» **About this task**
What is the number of lines in the data that include the string "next"? Give it by itself.

━━━━━ Records

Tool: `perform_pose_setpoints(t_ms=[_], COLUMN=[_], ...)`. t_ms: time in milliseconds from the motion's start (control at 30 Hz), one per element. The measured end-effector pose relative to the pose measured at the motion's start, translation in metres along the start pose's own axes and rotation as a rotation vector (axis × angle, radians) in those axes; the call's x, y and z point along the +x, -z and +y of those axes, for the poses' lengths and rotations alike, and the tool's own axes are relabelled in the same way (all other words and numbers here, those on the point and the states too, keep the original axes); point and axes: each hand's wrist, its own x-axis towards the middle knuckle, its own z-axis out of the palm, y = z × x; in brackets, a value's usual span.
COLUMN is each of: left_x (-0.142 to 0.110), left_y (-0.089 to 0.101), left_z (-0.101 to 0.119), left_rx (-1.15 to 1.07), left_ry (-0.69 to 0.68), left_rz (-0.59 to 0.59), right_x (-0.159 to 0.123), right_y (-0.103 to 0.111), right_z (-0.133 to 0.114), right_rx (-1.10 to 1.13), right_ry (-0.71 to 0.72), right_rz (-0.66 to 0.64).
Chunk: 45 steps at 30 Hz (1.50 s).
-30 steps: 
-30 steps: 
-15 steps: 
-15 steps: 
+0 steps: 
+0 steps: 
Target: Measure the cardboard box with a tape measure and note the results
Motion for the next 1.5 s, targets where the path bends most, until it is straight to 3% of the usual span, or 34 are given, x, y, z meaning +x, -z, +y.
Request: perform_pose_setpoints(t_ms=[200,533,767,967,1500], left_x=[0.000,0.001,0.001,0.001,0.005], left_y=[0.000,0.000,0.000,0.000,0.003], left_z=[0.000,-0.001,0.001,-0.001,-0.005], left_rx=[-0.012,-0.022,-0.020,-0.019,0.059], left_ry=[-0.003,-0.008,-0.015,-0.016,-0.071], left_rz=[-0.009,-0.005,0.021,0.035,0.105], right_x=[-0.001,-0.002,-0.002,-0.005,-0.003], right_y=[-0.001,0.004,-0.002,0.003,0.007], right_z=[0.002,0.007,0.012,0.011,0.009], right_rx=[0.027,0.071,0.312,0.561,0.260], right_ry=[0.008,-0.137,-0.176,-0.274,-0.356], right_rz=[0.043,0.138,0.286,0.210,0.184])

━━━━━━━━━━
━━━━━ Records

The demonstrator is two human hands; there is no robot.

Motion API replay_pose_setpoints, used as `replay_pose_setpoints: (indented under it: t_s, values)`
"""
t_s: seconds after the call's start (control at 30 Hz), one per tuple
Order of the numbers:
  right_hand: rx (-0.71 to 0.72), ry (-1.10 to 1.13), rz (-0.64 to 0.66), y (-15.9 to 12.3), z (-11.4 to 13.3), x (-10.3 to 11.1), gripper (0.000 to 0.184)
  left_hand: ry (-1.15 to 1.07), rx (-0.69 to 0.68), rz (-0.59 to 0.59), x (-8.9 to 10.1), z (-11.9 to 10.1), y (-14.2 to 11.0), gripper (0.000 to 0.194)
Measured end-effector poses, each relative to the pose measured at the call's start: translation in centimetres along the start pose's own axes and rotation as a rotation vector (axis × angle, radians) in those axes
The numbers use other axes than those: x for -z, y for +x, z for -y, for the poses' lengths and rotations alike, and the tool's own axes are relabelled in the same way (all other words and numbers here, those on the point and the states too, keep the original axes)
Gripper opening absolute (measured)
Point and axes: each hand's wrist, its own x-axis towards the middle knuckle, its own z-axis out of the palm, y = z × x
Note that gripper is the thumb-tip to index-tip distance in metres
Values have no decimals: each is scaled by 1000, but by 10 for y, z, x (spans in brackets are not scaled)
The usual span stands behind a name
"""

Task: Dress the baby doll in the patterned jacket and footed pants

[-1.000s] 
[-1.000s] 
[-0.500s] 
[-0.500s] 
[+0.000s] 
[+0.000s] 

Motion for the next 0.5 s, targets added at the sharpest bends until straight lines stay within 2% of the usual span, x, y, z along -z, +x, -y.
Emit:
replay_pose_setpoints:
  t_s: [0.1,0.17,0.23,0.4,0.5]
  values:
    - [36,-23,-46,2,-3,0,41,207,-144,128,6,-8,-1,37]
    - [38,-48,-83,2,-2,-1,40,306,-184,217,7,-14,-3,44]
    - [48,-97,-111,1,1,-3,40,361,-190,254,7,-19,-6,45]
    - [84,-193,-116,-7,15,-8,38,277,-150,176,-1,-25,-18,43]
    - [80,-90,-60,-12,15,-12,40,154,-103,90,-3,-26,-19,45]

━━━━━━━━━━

» **Solution to the problem**
2